Andreas Untergasser and Uta Zedler contributed equally to this work.
Dendritic cells take up viral antigens but do not support the early steps of hepatitis B virus infection†
Article first published online: 22 FEB 2006
Copyright © 2006 American Association for the Study of Liver Diseases
Volume 43, Issue 3, pages 539–547, March 2006
How to Cite
Untergasser, A., Zedler, U., Langenkamp, A., Hösel, M., Quasdorff, M., Esser, K., Dienes, H.-P., Tappertzhofen, B., Kolanus, W. and Protzer, U. (2006), Dendritic cells take up viral antigens but do not support the early steps of hepatitis B virus infection. Hepatology, 43: 539–547. doi: 10.1002/hep.21048
Potential conflict of interest: Nothing to report.
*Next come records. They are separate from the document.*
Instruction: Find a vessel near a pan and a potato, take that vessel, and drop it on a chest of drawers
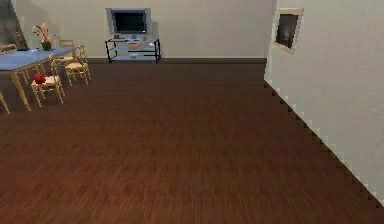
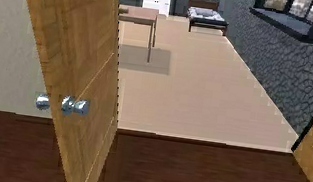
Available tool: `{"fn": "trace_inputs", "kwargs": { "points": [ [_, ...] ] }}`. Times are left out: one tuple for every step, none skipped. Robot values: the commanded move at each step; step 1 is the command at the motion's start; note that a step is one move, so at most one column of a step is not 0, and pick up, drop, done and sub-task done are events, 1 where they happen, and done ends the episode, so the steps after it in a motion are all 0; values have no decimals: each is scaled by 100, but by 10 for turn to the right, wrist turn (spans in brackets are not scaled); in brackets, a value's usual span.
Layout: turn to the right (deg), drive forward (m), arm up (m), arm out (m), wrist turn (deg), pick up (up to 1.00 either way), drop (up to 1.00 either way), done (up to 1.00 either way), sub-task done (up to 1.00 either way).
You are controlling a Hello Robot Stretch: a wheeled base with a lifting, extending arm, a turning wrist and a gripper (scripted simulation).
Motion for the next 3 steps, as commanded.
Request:
{"fn": "trace_inputs", "kwargs": {
  "points": [
    [0, 65, 0, 0, 0, 0, 0, 0, 0],
    [150, 0, 0, 0, 0, 0, 0, 0, 0],
    [0, 100, 0, 0, 0, 0, 0, 0, 0]
  ]
}}
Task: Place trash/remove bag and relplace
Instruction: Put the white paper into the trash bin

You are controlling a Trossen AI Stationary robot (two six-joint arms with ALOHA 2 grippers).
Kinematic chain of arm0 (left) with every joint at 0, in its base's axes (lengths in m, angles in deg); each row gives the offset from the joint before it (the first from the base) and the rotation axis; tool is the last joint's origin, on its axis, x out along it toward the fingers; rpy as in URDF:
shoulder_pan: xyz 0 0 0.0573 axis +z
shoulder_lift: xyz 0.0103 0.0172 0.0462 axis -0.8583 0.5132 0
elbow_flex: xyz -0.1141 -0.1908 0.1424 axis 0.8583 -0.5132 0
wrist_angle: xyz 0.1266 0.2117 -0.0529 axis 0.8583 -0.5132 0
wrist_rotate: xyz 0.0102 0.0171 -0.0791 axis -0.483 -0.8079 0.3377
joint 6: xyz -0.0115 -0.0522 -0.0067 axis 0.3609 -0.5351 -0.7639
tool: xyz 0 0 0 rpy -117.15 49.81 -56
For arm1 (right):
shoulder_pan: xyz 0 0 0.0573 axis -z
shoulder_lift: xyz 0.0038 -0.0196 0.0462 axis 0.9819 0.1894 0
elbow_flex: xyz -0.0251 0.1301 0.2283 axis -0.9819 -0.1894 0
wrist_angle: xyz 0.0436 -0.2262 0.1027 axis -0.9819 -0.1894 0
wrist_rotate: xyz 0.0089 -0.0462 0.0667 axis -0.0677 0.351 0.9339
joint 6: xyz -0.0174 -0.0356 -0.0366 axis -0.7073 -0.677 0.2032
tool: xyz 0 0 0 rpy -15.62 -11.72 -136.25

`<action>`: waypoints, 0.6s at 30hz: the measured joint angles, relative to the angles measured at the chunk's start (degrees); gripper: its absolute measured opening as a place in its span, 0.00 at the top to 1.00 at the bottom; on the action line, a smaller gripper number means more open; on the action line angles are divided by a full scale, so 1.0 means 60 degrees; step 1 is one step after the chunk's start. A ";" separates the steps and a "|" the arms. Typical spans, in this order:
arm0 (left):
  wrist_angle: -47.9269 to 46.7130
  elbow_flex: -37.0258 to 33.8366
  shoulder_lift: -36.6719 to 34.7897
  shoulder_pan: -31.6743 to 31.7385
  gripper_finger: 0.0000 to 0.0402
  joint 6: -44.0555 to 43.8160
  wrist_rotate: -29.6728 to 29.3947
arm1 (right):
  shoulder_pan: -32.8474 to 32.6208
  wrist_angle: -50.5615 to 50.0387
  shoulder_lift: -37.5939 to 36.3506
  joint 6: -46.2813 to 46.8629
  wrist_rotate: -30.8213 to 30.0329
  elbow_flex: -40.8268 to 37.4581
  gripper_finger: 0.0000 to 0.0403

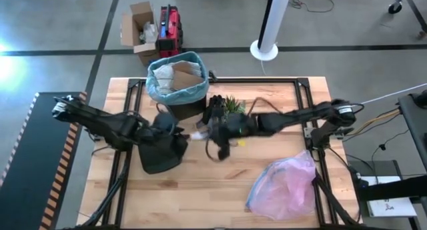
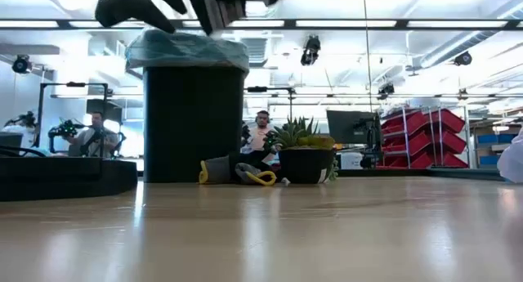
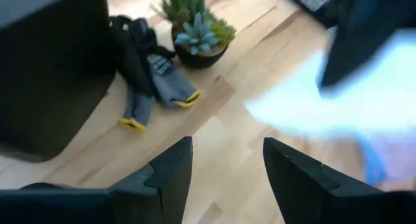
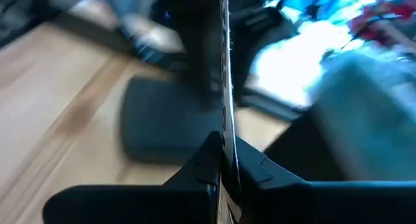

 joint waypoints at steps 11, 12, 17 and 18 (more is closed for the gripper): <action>-0.1099 -0.0015 -0.0887 -0.0353 0.63 -0.0314 0.0656 | 0.1893 0.0577 0.0482 0.0601 0.0090 0.2874 1.00; -0.1124 -0.0015 -0.0867 -0.0353 0.63 -0.0191 0.0685 | 0.2073 0.0526 0.0646 0.0817 0.0094 0.3115 1.00; -0.1210 -0.0025 -0.0697 -0.0353 0.65 0.0483 0.0731 | 0.2831 0.0673 0.1921 0.1791 0.0090 0.4750 1.00; -0.1215 -0.0025 -0.0688 -0.0353 0.66 0.0592 0.0764 | 0.2950 0.0675 0.2223 0.2086 0.0090 0.5093 1.00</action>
- Issue published online: 22 FEB 2006
- Article first published online: 22 FEB 2006
- Manuscript Accepted: 28 NOV 2005
- Manuscript Received: 26 JUL 2005
- Deutsche Forschungsgemeinschaft (DFG)
- Köln Fortune; Medical Faculty, University of Cologne
Dendritic cells (DC) of hepatitis B virus (HBV) carriers have been reported to exhibit functional impairment. Possible explanations for this phenomenon are infection of HBV by DC or alteration of DC function by HBV. We therefore analyzed whether DC support the different steps of HBV infection and replication: uptake, deposition of the HBV genome in the nucleus, antigen expression, and progeny virus release. When HBV genomes were artificially introduced into monocyte-derived DC by adenoviral vectors, low-level expression of hepatitis B surface antigen (HBsAg) and hepatitis B e antigen (HBeAg) but no HBV replication was detected. When monocyte-derived DC were subjected to wild-type HBV or a recombinant HBV expressing Renilla luciferase under a non–liver-specific promoter, intracellular HBV DNA was detected in a low percentage of cells. However, neither nuclear cccDNA was formed nor luciferase activity was detected, indicating that either uncoating or nucleocytoplasmic transport were blocked. To verify our observation in the in vivo situation, myeloid and plasmacytoid DC were isolated from blood of high viremic HBV carriers, and analyzed by quantitative polymerase chain reaction (PCR) and electron microscopy. Although circulating DC had in vivo been exposed to more than 104 HBV virions per cell, HBV genomic DNA was hardly detected, and no nuclear cccDNA was detected at all. By using electron microscopy, subviral particles were found in endocytic vesicles, but virions were undetectable as were viral capsids in the cytoplasm. In conclusion, circulating DC may take up HBV antigens, but neither support nucleocytoplasmic transport nor replication of HBV. (HEPATOLOGY 2006;43:539–547.)